#### [TASK OBJECTIVE]
Restate word for word the lines of the entries below, starting with the line that holds "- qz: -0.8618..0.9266" and ending with the line that holds "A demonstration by", and no others.

#### [EXTRACTED MATERIAL]
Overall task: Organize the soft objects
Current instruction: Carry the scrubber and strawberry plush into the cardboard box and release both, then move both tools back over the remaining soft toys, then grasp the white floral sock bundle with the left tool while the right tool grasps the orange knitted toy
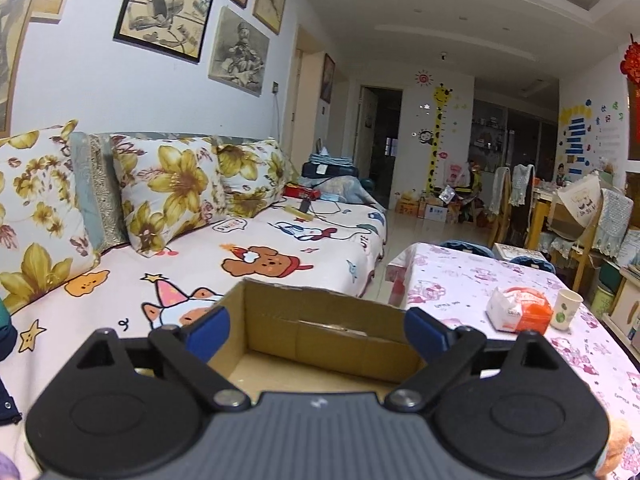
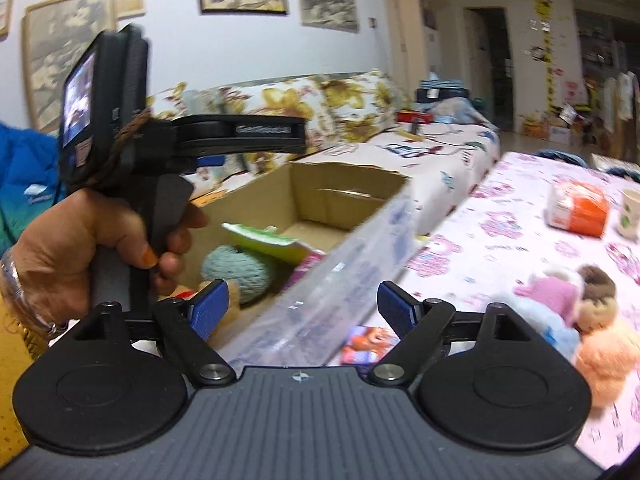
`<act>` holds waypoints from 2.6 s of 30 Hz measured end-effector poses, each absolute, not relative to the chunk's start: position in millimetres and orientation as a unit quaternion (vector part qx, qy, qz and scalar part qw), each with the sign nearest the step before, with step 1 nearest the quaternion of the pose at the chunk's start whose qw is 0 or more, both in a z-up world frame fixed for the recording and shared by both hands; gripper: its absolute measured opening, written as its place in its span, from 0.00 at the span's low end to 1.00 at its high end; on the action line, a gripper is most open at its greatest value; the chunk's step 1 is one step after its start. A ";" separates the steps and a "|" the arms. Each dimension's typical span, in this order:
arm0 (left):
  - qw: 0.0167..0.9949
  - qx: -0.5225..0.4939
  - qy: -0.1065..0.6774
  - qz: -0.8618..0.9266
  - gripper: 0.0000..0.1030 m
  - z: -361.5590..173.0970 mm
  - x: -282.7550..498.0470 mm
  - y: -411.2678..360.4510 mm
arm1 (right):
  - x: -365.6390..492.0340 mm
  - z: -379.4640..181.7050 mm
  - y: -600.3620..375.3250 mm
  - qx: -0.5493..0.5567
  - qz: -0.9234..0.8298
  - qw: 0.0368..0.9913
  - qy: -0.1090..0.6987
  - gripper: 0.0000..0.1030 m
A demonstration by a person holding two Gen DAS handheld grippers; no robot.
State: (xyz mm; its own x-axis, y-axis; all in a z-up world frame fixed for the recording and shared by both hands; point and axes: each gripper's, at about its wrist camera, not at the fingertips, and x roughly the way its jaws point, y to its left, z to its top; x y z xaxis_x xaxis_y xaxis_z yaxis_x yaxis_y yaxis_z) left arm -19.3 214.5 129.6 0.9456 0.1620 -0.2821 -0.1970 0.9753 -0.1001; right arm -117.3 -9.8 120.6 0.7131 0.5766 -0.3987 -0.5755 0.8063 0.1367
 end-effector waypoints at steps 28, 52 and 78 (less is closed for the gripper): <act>0.992 -0.020 0.119 0.024 0.99 123.7 -22.8 144.4 | -118.8 115.5 -29.6 0.058 0.230 0.948 0.210 1.00; 0.987 0.019 0.155 -0.038 0.99 102.0 -16.8 90.8 | -116.6 114.7 -63.5 0.102 0.190 0.958 0.190 1.00; 0.971 -0.018 0.223 -0.081 0.99 77.9 -18.7 72.5 | -112.0 104.9 -123.4 0.142 0.125 0.958 0.214 1.00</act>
State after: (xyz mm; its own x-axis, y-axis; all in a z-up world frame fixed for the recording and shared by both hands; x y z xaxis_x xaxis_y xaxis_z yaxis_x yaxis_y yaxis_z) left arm -18.7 72.5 77.9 0.8870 -0.1655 -0.4311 0.1497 0.9862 -0.0706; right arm -112.0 -123.4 104.9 0.8772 0.3002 -0.3746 -0.1783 0.9283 0.3264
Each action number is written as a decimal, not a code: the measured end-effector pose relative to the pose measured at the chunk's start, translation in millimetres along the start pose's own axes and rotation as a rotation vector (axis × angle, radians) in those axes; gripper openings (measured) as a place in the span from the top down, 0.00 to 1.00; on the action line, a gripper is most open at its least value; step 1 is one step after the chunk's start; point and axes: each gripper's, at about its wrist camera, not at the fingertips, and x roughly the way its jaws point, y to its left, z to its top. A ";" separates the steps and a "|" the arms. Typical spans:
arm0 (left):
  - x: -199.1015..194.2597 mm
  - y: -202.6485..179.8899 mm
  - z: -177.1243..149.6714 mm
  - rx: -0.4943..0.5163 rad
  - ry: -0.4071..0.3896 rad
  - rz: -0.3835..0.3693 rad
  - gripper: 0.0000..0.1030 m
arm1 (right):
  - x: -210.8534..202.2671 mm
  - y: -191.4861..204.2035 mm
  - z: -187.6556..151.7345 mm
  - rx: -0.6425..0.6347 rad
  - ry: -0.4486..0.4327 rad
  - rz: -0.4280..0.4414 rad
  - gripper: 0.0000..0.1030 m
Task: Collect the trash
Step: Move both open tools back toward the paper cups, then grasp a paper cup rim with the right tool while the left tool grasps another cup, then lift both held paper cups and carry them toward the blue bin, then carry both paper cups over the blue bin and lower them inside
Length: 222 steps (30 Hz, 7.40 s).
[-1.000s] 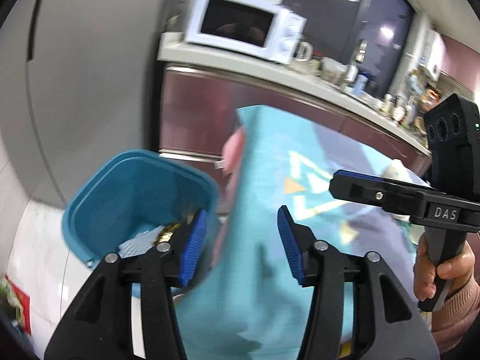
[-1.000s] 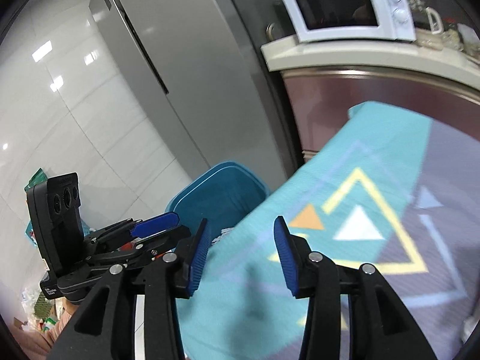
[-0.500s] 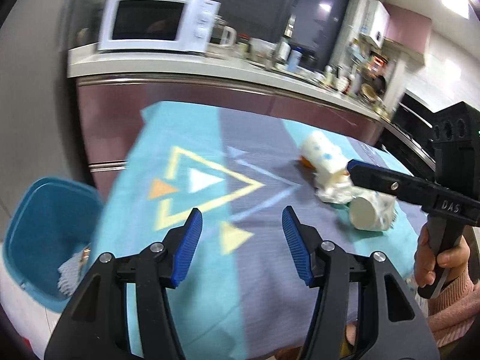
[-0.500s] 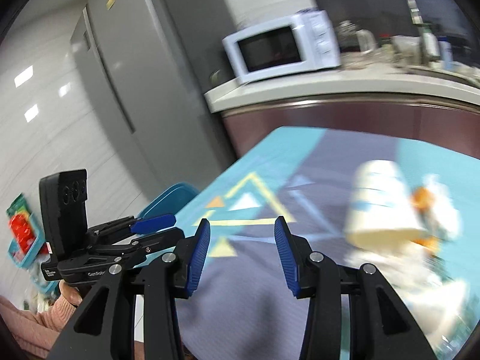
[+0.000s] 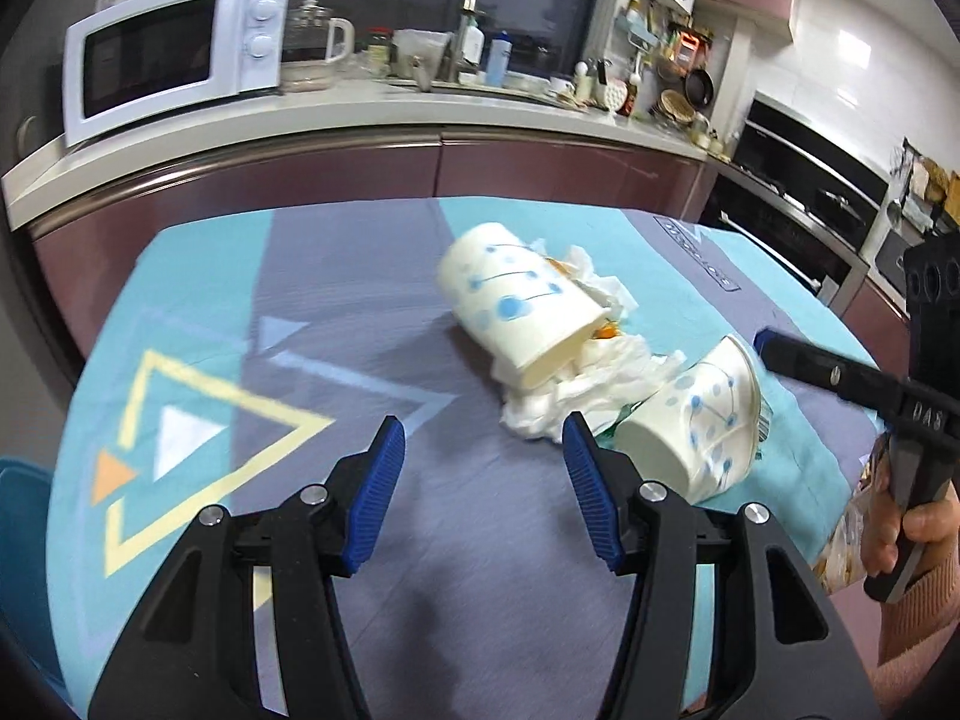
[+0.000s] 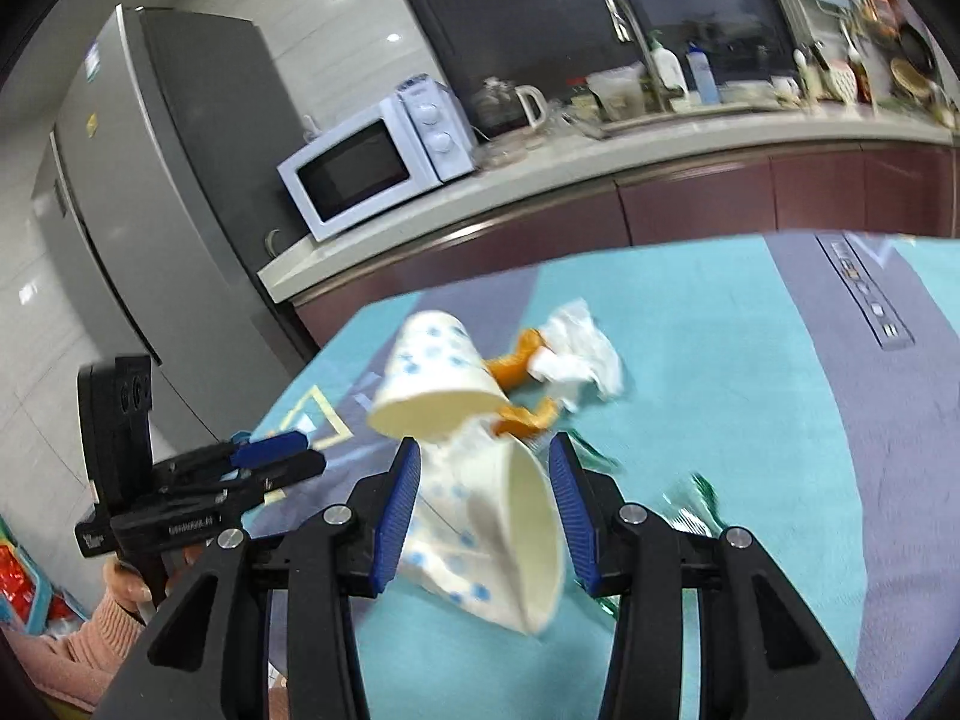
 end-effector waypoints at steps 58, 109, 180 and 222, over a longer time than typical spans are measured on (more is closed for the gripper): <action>-48.6 27.3 -5.2 -0.128 -0.068 0.070 0.96 | -1.6 45.3 -22.2 -0.071 0.065 0.203 0.97; -132.7 60.9 -42.3 -0.168 -0.160 0.195 0.96 | 43.6 98.6 -10.3 -0.129 0.105 0.322 0.97; -240.7 200.1 -115.4 -0.440 -0.233 0.514 0.96 | 140.5 237.8 1.3 -0.308 0.249 0.551 0.97; -211.7 280.6 -147.0 -0.590 -0.134 0.636 0.96 | 239.6 327.6 -9.7 -0.403 0.421 0.557 0.97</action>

#### [WRITTEN ANSWER]
  - qz: -0.8618..0.9266
  - gripper: 0.0000..0.1030 m
  - z: -361.5590..173.0970 mm
  - x: -282.7550..498.0470 mm
  - y: -411.2678..360.4510 mm
arm1 (right):
  - x: -365.6390..492.0340 mm
  - z: -379.4640..181.7050 mm
  - y: -600.3620..375.3250 mm
  - qx: -0.5493..0.5567
  - qz: -0.9234..0.8298
  - qw: 0.0368..0.9913
  - qy: -0.1090..0.6987
  - gripper: 0.0000..0.1030 m
A demonstration by a person holding two Gen DAS handheld grippers; no robot.

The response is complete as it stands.